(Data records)
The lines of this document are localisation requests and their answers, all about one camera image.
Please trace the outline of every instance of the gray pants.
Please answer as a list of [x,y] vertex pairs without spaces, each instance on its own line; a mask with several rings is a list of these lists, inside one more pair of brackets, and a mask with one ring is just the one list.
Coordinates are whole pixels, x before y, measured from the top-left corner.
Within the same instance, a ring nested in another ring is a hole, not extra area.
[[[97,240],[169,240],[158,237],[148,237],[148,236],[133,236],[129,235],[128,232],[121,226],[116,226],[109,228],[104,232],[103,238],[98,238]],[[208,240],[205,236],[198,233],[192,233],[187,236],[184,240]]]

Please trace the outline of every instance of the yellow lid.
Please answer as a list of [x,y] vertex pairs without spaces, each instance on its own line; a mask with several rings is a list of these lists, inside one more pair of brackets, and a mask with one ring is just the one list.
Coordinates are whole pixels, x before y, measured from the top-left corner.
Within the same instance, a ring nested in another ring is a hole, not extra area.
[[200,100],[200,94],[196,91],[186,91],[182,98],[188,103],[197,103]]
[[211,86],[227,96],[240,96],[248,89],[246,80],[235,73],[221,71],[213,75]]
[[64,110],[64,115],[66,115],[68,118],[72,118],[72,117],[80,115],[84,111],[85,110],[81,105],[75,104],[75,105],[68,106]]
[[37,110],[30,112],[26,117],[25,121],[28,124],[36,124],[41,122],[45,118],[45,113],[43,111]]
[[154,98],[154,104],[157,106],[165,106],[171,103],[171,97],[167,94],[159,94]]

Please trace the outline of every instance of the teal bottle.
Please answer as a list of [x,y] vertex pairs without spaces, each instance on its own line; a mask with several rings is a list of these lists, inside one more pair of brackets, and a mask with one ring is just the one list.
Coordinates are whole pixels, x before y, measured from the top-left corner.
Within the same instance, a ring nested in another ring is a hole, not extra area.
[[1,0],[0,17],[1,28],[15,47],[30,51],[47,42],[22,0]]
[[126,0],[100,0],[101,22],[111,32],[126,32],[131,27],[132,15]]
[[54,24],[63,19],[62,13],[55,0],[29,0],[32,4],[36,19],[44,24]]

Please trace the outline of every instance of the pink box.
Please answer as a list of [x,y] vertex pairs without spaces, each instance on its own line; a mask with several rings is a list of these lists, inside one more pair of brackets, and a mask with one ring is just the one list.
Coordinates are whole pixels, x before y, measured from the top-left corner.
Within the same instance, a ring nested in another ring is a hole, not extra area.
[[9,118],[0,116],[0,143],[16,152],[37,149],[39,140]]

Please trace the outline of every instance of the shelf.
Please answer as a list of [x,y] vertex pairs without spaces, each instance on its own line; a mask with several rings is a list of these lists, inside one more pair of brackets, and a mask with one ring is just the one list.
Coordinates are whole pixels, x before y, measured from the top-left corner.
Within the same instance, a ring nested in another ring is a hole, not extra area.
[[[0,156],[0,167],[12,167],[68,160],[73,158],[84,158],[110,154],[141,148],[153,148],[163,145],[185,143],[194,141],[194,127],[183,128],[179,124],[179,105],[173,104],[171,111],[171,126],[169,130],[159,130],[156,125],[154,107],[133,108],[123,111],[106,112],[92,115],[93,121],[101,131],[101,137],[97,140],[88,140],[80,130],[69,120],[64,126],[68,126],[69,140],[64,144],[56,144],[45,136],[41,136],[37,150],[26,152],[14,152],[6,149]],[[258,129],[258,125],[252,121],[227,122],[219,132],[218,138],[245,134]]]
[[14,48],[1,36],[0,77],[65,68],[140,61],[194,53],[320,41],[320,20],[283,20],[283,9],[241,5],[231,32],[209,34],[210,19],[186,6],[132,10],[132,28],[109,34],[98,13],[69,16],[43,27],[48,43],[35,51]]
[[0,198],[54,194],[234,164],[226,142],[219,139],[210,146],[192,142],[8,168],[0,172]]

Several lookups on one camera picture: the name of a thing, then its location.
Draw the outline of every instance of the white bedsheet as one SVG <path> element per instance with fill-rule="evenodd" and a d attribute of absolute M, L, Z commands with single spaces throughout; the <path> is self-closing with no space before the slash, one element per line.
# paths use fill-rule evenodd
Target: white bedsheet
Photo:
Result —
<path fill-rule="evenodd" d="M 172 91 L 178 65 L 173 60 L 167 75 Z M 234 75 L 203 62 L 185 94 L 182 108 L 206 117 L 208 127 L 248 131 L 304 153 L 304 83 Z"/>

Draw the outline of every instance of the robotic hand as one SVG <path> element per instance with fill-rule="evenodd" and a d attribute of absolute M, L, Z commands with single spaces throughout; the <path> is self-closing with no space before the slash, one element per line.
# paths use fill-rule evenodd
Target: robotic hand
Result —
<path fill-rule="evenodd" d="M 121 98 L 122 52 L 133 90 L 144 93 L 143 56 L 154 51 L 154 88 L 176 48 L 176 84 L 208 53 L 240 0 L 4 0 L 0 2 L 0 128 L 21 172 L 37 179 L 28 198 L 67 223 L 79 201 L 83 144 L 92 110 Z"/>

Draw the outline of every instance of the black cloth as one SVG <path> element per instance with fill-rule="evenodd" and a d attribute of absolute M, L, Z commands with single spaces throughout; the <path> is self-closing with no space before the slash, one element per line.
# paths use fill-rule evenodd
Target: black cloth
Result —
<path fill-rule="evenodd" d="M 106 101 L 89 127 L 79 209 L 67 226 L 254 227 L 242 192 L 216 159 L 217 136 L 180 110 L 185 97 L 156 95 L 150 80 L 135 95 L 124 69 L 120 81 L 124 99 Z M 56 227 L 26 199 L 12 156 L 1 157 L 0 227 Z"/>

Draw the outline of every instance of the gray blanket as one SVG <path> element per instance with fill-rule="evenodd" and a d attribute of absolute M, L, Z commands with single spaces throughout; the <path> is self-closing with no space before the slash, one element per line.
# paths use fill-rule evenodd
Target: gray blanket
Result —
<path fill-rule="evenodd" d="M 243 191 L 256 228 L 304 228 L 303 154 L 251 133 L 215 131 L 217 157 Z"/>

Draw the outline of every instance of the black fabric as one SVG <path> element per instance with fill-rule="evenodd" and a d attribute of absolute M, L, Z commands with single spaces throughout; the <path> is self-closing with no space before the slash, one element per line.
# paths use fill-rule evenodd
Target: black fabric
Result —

# Work to complete
From the line containing "Draw the outline of every instance of the gray" down to the final line of the data, write out every line exactly; both the first and last of these belong in your answer, and nothing else does.

# Finished task
Draw the outline of every instance of the gray blanket as one SVG <path> element per instance with fill-rule="evenodd" and a d attribute of absolute M, L, Z commands with single spaces throughout; the <path> is self-closing with no space before the slash, one element per line.
# paths use fill-rule evenodd
Target: gray blanket
Result —
<path fill-rule="evenodd" d="M 243 191 L 256 228 L 304 228 L 303 154 L 251 133 L 215 131 L 217 157 Z"/>

Draw the outline of every instance of the black fabric as one SVG <path> element per instance with fill-rule="evenodd" and a d attribute of absolute M, L, Z commands with single spaces throughout; the <path> is self-closing with no space before the slash, one element per line.
# paths use fill-rule evenodd
Target: black fabric
Result —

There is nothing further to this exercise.